According to the New York Times, marketers are paying attention. Here’s a pretty creepy quote from B. Benin Bough, director of Social and Emerging Media for Pepsi:
“If you check into work, then you leave work, you check into a bank and then you check into a store, that’s a behavior that, in aggregate, we might use to transform the way we market to you in the offline world,” Mr. Bough said. “We might see dayparts that are more likely for you to check out of some place and go to the store, and we might do advertising during that specific daypart in that specific place.”
Because consumers are electing to broadcast their location and signing up for these services, the privacy concerns aren’t enormous, another plus for marketers.

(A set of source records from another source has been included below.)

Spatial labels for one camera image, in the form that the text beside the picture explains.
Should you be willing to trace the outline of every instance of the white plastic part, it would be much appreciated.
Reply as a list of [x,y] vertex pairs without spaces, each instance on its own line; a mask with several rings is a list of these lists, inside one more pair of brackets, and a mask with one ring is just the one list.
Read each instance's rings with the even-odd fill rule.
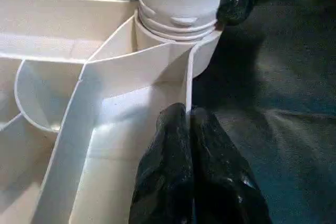
[[215,29],[221,0],[139,0],[139,16],[152,33],[177,41],[199,40]]
[[24,60],[17,72],[15,98],[35,127],[57,133],[83,65]]
[[159,112],[187,103],[189,55],[172,55],[171,47],[85,66],[33,223],[127,221],[137,165]]
[[0,223],[28,223],[55,137],[20,114],[0,130]]
[[0,0],[0,55],[85,62],[131,15],[120,0]]
[[[142,24],[134,2],[2,1],[17,12],[10,17],[0,10],[3,41],[15,37],[0,42],[0,80],[6,80],[0,81],[0,105],[13,104],[10,114],[0,109],[0,154],[11,160],[1,160],[9,172],[0,194],[0,223],[126,223],[137,166],[156,118],[175,102],[191,109],[192,78],[207,67],[221,32],[197,41],[163,38]],[[79,43],[71,50],[75,57],[62,53],[64,38],[83,37],[99,43]],[[19,141],[13,140],[16,133]],[[50,155],[49,147],[43,154],[36,150],[51,147],[56,135],[42,185],[27,187],[24,181],[35,174],[43,177]],[[32,167],[33,157],[40,156],[43,161]]]
[[14,98],[14,82],[21,61],[0,57],[0,130],[19,114]]

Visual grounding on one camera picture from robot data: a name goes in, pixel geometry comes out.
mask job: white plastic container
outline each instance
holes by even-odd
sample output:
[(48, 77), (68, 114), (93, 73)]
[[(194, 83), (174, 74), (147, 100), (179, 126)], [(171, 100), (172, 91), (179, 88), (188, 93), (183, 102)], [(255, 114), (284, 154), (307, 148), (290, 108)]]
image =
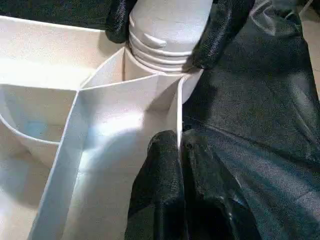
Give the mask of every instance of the white plastic container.
[(174, 130), (180, 145), (201, 71), (151, 69), (99, 30), (0, 30), (0, 240), (123, 239), (148, 143)]

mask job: white compartment
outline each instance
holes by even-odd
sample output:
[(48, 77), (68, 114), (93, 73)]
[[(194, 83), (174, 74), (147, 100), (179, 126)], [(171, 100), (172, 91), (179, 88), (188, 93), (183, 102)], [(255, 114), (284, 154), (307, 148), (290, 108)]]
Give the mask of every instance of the white compartment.
[(101, 30), (0, 16), (0, 83), (77, 89), (122, 47)]
[(90, 77), (82, 88), (121, 83), (155, 74), (155, 71), (143, 66), (132, 56), (126, 47), (107, 59)]
[[(191, 94), (182, 91), (192, 91), (199, 76), (183, 77), (179, 87), (181, 76), (155, 75), (81, 90), (29, 239), (122, 240), (148, 143), (160, 131), (182, 130), (182, 103)], [(77, 126), (80, 142), (70, 147)]]
[(25, 240), (50, 169), (0, 122), (0, 240)]
[(0, 34), (0, 240), (122, 239), (148, 143), (179, 146), (200, 73), (151, 70), (100, 30), (0, 16)]
[(51, 167), (75, 91), (0, 85), (0, 120), (38, 160)]

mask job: black nitrile glove
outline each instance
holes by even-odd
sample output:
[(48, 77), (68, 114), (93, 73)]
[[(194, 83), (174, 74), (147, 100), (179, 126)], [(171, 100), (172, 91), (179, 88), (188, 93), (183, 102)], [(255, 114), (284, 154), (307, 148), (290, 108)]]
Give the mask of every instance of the black nitrile glove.
[(132, 186), (125, 239), (261, 239), (240, 186), (206, 140), (186, 131), (182, 156), (183, 175), (176, 135), (152, 138)]
[(131, 192), (125, 240), (180, 240), (185, 233), (185, 197), (177, 137), (156, 134)]
[(214, 67), (228, 43), (247, 21), (255, 0), (219, 0), (211, 11), (207, 26), (192, 55), (193, 65), (201, 69)]
[(183, 133), (183, 176), (190, 239), (260, 240), (242, 190), (193, 129)]
[(129, 14), (137, 0), (111, 0), (106, 17), (105, 34), (116, 44), (124, 43), (129, 38)]

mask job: white divider
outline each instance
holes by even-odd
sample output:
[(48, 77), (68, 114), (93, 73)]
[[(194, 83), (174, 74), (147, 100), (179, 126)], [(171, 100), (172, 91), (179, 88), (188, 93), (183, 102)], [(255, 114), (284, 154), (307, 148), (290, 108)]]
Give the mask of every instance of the white divider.
[(88, 124), (86, 109), (77, 94), (28, 239), (61, 239), (88, 133)]
[[(132, 183), (146, 158), (148, 143), (154, 134), (177, 124), (172, 113), (177, 112), (173, 108), (181, 75), (166, 77), (153, 75), (79, 92), (29, 239), (121, 239)], [(78, 136), (80, 127), (75, 121), (84, 119), (83, 115), (73, 117), (77, 108), (87, 116), (88, 128), (81, 127), (84, 145), (72, 148), (68, 145), (76, 141), (67, 135)], [(73, 168), (71, 173), (67, 167), (57, 169), (65, 162), (79, 165), (77, 175)], [(63, 191), (61, 179), (76, 181), (74, 189), (68, 186)], [(61, 206), (67, 202), (61, 198), (69, 201), (71, 196), (70, 204)]]
[(126, 47), (108, 58), (81, 88), (103, 86), (154, 75), (156, 72), (139, 63)]
[(0, 120), (35, 158), (51, 167), (75, 94), (0, 85)]

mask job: plastic compartment wall
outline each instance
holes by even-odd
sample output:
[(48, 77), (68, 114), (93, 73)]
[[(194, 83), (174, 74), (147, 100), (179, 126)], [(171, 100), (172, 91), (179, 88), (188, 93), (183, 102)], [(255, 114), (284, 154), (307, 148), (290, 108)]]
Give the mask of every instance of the plastic compartment wall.
[(0, 16), (0, 83), (77, 89), (122, 47), (102, 30)]
[[(199, 76), (183, 77), (180, 87), (178, 76), (166, 80), (153, 75), (81, 90), (75, 109), (87, 116), (86, 132), (81, 132), (85, 140), (81, 137), (82, 148), (72, 149), (67, 146), (74, 139), (65, 136), (61, 149), (69, 149), (69, 154), (60, 150), (57, 155), (52, 170), (57, 181), (50, 180), (29, 239), (123, 239), (131, 187), (147, 156), (148, 143), (160, 131), (182, 130), (178, 118), (182, 118), (182, 102), (191, 93), (177, 90), (182, 91), (185, 84), (184, 90), (192, 91)], [(77, 136), (74, 121), (77, 118), (71, 117), (66, 134)], [(57, 169), (65, 162), (78, 166), (77, 174), (74, 168), (71, 174), (67, 167)], [(74, 188), (62, 190), (66, 188), (59, 179), (69, 179)], [(61, 192), (63, 197), (54, 194)], [(67, 201), (55, 211), (62, 198)]]

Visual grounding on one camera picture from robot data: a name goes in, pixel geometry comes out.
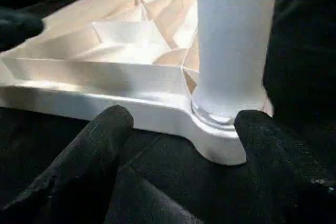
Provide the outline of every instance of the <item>black fabric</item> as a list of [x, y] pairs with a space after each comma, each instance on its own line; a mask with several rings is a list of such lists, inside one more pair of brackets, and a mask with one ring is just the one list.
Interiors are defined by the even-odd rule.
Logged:
[[168, 195], [126, 167], [117, 177], [105, 223], [203, 223]]
[[1, 223], [102, 223], [118, 153], [132, 128], [133, 118], [123, 107], [103, 111], [0, 211]]

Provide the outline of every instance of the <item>gloved hand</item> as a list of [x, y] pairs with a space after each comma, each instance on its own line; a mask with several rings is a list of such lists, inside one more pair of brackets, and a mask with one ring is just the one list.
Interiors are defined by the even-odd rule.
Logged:
[[273, 118], [235, 122], [273, 223], [336, 223], [336, 0], [277, 0], [264, 87]]
[[0, 52], [39, 35], [43, 28], [42, 20], [31, 14], [0, 7]]

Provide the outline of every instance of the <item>white cylinder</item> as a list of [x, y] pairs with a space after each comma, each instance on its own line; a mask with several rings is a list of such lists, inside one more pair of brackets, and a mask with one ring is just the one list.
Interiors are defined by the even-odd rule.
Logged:
[[262, 108], [262, 75], [274, 1], [198, 0], [196, 114], [227, 123], [240, 110]]

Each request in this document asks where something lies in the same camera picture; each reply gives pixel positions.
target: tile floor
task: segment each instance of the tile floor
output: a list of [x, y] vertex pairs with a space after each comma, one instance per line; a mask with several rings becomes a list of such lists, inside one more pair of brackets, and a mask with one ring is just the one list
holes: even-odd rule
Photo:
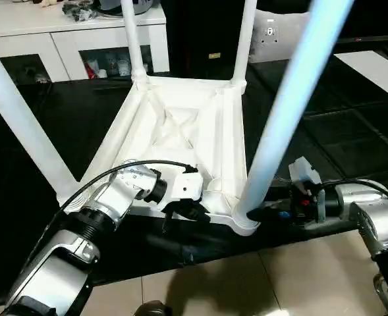
[[150, 300], [175, 316], [383, 316], [376, 273], [357, 231], [346, 232], [100, 286], [82, 316], [131, 316]]

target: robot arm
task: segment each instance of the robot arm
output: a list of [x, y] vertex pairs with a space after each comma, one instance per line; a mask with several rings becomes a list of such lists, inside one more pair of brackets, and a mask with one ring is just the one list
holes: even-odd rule
[[100, 259], [102, 247], [116, 231], [135, 199], [163, 204], [178, 199], [199, 200], [202, 178], [197, 172], [183, 173], [175, 185], [195, 188], [171, 192], [164, 201], [166, 181], [160, 172], [145, 165], [114, 172], [98, 187], [78, 212], [70, 213], [59, 231], [48, 241], [16, 280], [2, 315], [71, 316], [79, 315], [90, 293], [89, 274]]

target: clutter on shelf
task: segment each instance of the clutter on shelf
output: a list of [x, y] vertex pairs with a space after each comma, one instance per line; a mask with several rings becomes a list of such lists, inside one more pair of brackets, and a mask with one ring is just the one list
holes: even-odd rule
[[97, 11], [93, 10], [92, 2], [89, 0], [66, 1], [63, 3], [62, 11], [65, 15], [72, 17], [75, 22], [88, 21], [97, 16]]

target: power outlet
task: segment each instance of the power outlet
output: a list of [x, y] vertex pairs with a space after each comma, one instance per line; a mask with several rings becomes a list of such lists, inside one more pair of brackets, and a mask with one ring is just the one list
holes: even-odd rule
[[279, 29], [273, 18], [268, 18], [265, 23], [263, 41], [266, 43], [277, 43], [279, 41]]

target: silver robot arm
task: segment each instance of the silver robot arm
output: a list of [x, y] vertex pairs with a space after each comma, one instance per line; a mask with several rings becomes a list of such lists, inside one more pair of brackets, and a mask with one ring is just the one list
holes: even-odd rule
[[317, 210], [314, 218], [321, 222], [326, 211], [336, 209], [340, 220], [356, 221], [359, 233], [379, 267], [379, 274], [374, 277], [374, 287], [388, 312], [388, 190], [380, 183], [371, 180], [344, 180], [346, 183], [336, 186], [325, 186], [319, 174], [305, 158], [300, 158], [289, 166], [294, 185], [303, 193], [304, 183], [309, 187], [319, 188], [314, 192]]
[[[195, 185], [202, 189], [202, 182]], [[79, 212], [67, 216], [59, 231], [21, 272], [2, 315], [79, 315], [92, 290], [90, 271], [132, 202], [142, 199], [160, 203], [166, 190], [160, 172], [145, 165], [111, 174]]]

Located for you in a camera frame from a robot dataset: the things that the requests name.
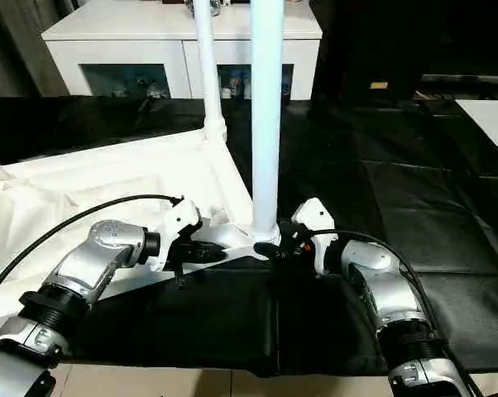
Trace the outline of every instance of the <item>white metal stand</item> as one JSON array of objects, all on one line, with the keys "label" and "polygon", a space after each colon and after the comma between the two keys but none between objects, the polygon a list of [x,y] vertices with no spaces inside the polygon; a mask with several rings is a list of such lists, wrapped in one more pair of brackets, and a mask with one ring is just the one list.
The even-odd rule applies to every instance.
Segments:
[{"label": "white metal stand", "polygon": [[252,0],[251,124],[253,233],[278,244],[276,224],[284,1]]},{"label": "white metal stand", "polygon": [[194,1],[194,16],[198,32],[199,60],[203,76],[205,102],[205,138],[220,136],[227,140],[227,128],[219,102],[218,67],[214,59],[213,23],[209,0]]}]

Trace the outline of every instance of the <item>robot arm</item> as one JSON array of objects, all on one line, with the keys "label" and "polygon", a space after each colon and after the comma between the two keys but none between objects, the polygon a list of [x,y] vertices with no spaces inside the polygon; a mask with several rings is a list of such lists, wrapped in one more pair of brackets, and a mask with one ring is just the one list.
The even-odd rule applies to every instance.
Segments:
[{"label": "robot arm", "polygon": [[[310,231],[334,229],[332,217],[316,198],[300,206],[292,220]],[[325,251],[337,240],[335,233],[312,237],[319,275],[327,273]],[[419,293],[400,272],[399,259],[383,246],[352,240],[340,260],[342,275],[361,297],[376,329],[394,396],[472,397],[456,366],[435,341]]]},{"label": "robot arm", "polygon": [[40,289],[21,297],[24,308],[0,328],[0,396],[50,395],[55,380],[48,369],[67,352],[116,270],[144,264],[150,256],[164,263],[172,242],[199,225],[199,212],[188,200],[169,211],[160,232],[119,221],[94,224]]}]

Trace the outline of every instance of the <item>items in cabinet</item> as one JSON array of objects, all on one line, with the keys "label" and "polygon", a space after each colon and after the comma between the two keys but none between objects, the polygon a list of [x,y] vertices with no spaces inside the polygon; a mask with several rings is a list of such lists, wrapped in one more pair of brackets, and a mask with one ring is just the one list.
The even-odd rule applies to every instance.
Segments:
[{"label": "items in cabinet", "polygon": [[[218,65],[220,96],[251,99],[251,66]],[[293,79],[293,65],[282,66],[282,98],[289,100]]]},{"label": "items in cabinet", "polygon": [[81,65],[93,95],[170,98],[164,65]]},{"label": "items in cabinet", "polygon": [[[186,7],[189,8],[192,18],[194,18],[194,0],[184,0]],[[210,0],[210,13],[213,17],[219,15],[222,4],[219,0]]]}]

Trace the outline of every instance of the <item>glass cabinet door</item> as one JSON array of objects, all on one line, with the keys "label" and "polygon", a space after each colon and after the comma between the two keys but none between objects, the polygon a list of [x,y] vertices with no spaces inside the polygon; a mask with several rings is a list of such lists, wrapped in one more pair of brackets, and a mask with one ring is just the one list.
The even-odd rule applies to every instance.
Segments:
[{"label": "glass cabinet door", "polygon": [[192,98],[181,41],[47,41],[72,95]]},{"label": "glass cabinet door", "polygon": [[164,65],[80,65],[93,95],[170,98]]},{"label": "glass cabinet door", "polygon": [[[293,65],[282,65],[282,99],[289,101]],[[218,65],[221,98],[251,99],[251,65]]]}]

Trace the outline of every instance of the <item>black table cover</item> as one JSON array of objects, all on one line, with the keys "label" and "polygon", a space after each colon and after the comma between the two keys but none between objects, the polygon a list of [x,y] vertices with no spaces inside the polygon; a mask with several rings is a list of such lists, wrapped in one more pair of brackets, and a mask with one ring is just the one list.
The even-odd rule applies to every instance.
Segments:
[{"label": "black table cover", "polygon": [[[223,110],[251,191],[250,104]],[[0,99],[0,163],[188,131],[203,113],[190,100]],[[498,371],[498,148],[479,126],[450,102],[290,103],[280,146],[279,216],[319,197],[337,226],[402,251],[462,363]],[[261,376],[383,373],[347,284],[291,269],[244,258],[192,274],[183,289],[169,281],[105,299],[69,359]]]}]

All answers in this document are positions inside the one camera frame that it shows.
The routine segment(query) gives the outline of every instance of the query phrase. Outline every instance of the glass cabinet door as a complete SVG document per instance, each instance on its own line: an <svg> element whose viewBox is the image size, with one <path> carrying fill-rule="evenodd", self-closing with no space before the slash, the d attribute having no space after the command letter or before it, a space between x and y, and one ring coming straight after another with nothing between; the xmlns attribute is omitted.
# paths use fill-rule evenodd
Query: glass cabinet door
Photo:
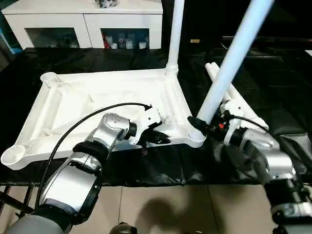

While Foursquare has a relatively small user base of about one million, the tactics companies are experimenting with could be extended to customers with a GPS-enabled smartphone, the companies say. Pepsi, in addition to beginning a Foursquare program, is also introducing a location-based iPhone application called Pepsi Loot through which customers can collect points toward free music downloads.
Check into a bank? Sure you can. But you’re telling the whole world about it, and the whole world isn’t trustworthy. It’s amazing what information people will give out when they think they’re getting something for it. It just confirms what my recent Talent Zoo article says: marketers are dangling the carrots, and we’re happy to snack on them.